Maybe if this is fixed the original proposed solution would compile to something better as well?

2 Likes

A good alternative to vec.iter().all(|x| *x != 0) is !vec.contains(&0), which will call memchr. This still needs unsafe for converting the vec after the check though.

3 Likes

An alternative that might have been vectorized better would be

vec.iter().min() != Some(0)

Taking that as an idea for manually vectorizing leads to something that could potentially be slightly better than what a more general memchr might do, at least if optimizing for the case where finding a zero is rare, and you don't care where it was found. The difference is that when looking for a zero (or -1) you get to accumulate a minimum (maximum for -1) instead of figuring out if you saw the byte in each chunk again.

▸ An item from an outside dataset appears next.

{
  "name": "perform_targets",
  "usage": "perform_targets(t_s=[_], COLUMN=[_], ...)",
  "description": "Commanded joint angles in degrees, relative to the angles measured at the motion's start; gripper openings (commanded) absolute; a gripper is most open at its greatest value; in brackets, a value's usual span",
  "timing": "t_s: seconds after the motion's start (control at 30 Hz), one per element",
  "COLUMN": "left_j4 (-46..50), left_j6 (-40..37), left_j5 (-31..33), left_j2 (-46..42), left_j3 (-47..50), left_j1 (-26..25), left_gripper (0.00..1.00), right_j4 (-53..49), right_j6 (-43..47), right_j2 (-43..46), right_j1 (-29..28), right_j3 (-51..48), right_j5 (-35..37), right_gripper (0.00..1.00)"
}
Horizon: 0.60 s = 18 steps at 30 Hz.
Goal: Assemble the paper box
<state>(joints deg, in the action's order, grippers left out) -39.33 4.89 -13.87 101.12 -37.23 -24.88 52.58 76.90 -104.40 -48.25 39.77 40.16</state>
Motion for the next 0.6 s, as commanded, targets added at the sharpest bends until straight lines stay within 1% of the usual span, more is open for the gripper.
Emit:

I couldn't help myself from implementing https://godbolt.org/z/sz7sKzoKa, where the inner loop that processes 64 bytes per iteration ends up looking like:

.LBB0_3:
        vpminub ymm1, ymm1, ymmword ptr [rax]
        vpminub ymm0, ymm0, ymmword ptr [rax + 32]
        add     rax, 64
        cmp     rax, rcx
        jb      .LBB0_3

This will always read the entire array, but short circuiting could be added with varying levels of tradeoff between different probabilities of finding a zero.

1 Like

The bytecount crate might be relevant here.

Umm...

Optimizations aside, we feel like TryFrom<Vec<u8>> for Vec<NonZeroU8> is conceptually nicer than these alternatives, and it can even add position information and whatnot a la std::ffi::NulError or std::str::Utf8Error.